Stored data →
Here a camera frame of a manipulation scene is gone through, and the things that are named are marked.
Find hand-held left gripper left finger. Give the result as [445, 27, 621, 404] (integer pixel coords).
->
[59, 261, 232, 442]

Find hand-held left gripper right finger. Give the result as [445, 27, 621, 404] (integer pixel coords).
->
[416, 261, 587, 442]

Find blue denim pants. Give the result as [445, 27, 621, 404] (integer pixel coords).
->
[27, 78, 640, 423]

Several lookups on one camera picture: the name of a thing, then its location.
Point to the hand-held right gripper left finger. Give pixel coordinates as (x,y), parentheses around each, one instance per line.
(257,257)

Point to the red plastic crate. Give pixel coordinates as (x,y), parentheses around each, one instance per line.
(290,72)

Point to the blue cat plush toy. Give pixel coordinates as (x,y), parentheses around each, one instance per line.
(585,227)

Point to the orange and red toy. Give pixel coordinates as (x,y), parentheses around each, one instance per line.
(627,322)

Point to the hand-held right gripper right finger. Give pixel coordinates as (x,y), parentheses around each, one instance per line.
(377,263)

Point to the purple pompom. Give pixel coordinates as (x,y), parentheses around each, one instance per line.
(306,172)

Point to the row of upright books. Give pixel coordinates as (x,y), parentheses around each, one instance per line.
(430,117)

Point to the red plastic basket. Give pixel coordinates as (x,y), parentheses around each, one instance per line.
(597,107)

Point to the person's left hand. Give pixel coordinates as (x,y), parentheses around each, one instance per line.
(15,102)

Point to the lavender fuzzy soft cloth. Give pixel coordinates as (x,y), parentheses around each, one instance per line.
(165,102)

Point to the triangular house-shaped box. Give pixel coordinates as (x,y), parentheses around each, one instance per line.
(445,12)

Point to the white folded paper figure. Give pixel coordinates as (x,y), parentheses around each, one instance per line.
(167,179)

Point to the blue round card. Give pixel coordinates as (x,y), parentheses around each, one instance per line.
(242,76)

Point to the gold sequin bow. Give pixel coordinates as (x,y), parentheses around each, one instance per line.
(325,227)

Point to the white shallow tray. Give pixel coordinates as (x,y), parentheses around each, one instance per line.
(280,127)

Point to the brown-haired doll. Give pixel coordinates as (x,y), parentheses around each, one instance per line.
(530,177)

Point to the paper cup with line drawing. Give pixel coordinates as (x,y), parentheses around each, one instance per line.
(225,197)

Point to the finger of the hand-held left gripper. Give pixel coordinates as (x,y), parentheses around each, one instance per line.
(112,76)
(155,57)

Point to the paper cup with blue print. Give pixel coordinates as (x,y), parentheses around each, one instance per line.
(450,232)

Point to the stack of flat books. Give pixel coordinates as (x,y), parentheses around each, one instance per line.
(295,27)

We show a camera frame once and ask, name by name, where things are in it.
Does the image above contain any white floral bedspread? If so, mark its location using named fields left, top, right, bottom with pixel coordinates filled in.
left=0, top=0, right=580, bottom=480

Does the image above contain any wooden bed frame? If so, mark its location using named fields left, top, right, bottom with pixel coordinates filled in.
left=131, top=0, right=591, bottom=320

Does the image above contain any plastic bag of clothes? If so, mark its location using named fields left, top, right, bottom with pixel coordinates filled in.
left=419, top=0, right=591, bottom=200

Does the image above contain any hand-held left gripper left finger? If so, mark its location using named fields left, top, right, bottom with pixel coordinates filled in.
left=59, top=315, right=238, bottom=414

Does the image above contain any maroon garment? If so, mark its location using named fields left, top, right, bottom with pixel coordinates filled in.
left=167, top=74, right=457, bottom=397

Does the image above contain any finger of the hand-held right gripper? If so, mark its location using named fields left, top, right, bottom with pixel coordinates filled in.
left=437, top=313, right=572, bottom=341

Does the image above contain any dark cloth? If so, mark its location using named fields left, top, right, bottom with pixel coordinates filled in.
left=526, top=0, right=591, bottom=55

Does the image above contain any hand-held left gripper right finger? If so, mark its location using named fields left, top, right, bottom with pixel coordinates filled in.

What is being asked →
All of the entries must be given again, word for word.

Answer section →
Here a camera frame of a manipulation scene is gone through, and the things that are named are marked.
Find hand-held left gripper left finger. Give the result as [445, 27, 621, 404] (integer pixel coords).
->
[59, 261, 232, 442]

Find hand-held left gripper right finger. Give the result as [445, 27, 621, 404] (integer pixel coords).
->
[416, 261, 587, 442]

Find blue denim pants. Give the result as [445, 27, 621, 404] (integer pixel coords).
->
[27, 78, 640, 423]

Several lookups on one camera picture: the name of a thing, then its location.
Point to the hand-held right gripper left finger. Give pixel coordinates as (x,y), parentheses around each, one instance per line.
(257,257)

Point to the red plastic crate. Give pixel coordinates as (x,y), parentheses around each, one instance per line.
(290,72)

Point to the blue cat plush toy. Give pixel coordinates as (x,y), parentheses around each, one instance per line.
(585,227)

Point to the orange and red toy. Give pixel coordinates as (x,y), parentheses around each, one instance per line.
(627,322)

Point to the hand-held right gripper right finger. Give pixel coordinates as (x,y), parentheses around each, one instance per line.
(377,263)

Point to the purple pompom. Give pixel coordinates as (x,y), parentheses around each, one instance per line.
(306,172)

Point to the row of upright books. Give pixel coordinates as (x,y), parentheses around each, one instance per line.
(430,117)

Point to the red plastic basket. Give pixel coordinates as (x,y), parentheses around each, one instance per line.
(597,107)

Point to the person's left hand. Give pixel coordinates as (x,y), parentheses around each, one instance per line.
(15,102)

Point to the lavender fuzzy soft cloth. Give pixel coordinates as (x,y), parentheses around each, one instance per line.
(165,102)

Point to the triangular house-shaped box. Give pixel coordinates as (x,y), parentheses around each, one instance per line.
(445,12)

Point to the white folded paper figure. Give pixel coordinates as (x,y), parentheses around each, one instance per line.
(167,179)

Point to the blue round card. Give pixel coordinates as (x,y), parentheses around each, one instance per line.
(242,76)

Point to the gold sequin bow. Give pixel coordinates as (x,y), parentheses around each, one instance per line.
(325,227)

Point to the white shallow tray. Give pixel coordinates as (x,y), parentheses around each, one instance per line.
(280,127)

Point to the brown-haired doll. Give pixel coordinates as (x,y), parentheses around each, one instance per line.
(530,177)

Point to the paper cup with line drawing. Give pixel coordinates as (x,y), parentheses around each, one instance per line.
(225,197)

Point to the finger of the hand-held left gripper. Give pixel coordinates as (x,y), parentheses around each, one instance per line.
(112,76)
(155,57)

Point to the paper cup with blue print. Give pixel coordinates as (x,y), parentheses around each, one instance per line.
(450,232)

Point to the stack of flat books. Give pixel coordinates as (x,y), parentheses around each, one instance per line.
(295,27)

We show a camera frame once and ask, name by name, where things are in it.
Does the image above contain any white floral bedspread? If so, mark its location using named fields left, top, right, bottom with pixel coordinates filled in.
left=0, top=0, right=580, bottom=480

Does the image above contain any wooden bed frame? If so, mark its location using named fields left, top, right, bottom with pixel coordinates filled in.
left=131, top=0, right=591, bottom=320

Does the image above contain any plastic bag of clothes? If so, mark its location using named fields left, top, right, bottom with pixel coordinates filled in.
left=419, top=0, right=591, bottom=200

Does the image above contain any hand-held left gripper left finger? If so, mark its location using named fields left, top, right, bottom with pixel coordinates filled in.
left=59, top=315, right=238, bottom=414

Does the image above contain any maroon garment? If so, mark its location using named fields left, top, right, bottom with pixel coordinates filled in.
left=167, top=74, right=457, bottom=397

Does the image above contain any finger of the hand-held right gripper? If so, mark its location using named fields left, top, right, bottom with pixel coordinates filled in.
left=437, top=313, right=572, bottom=341

Does the image above contain any dark cloth? If so, mark its location using named fields left, top, right, bottom with pixel coordinates filled in.
left=526, top=0, right=591, bottom=55

Does the image above contain any hand-held left gripper right finger? If so, mark its location using named fields left, top, right, bottom with pixel coordinates filled in.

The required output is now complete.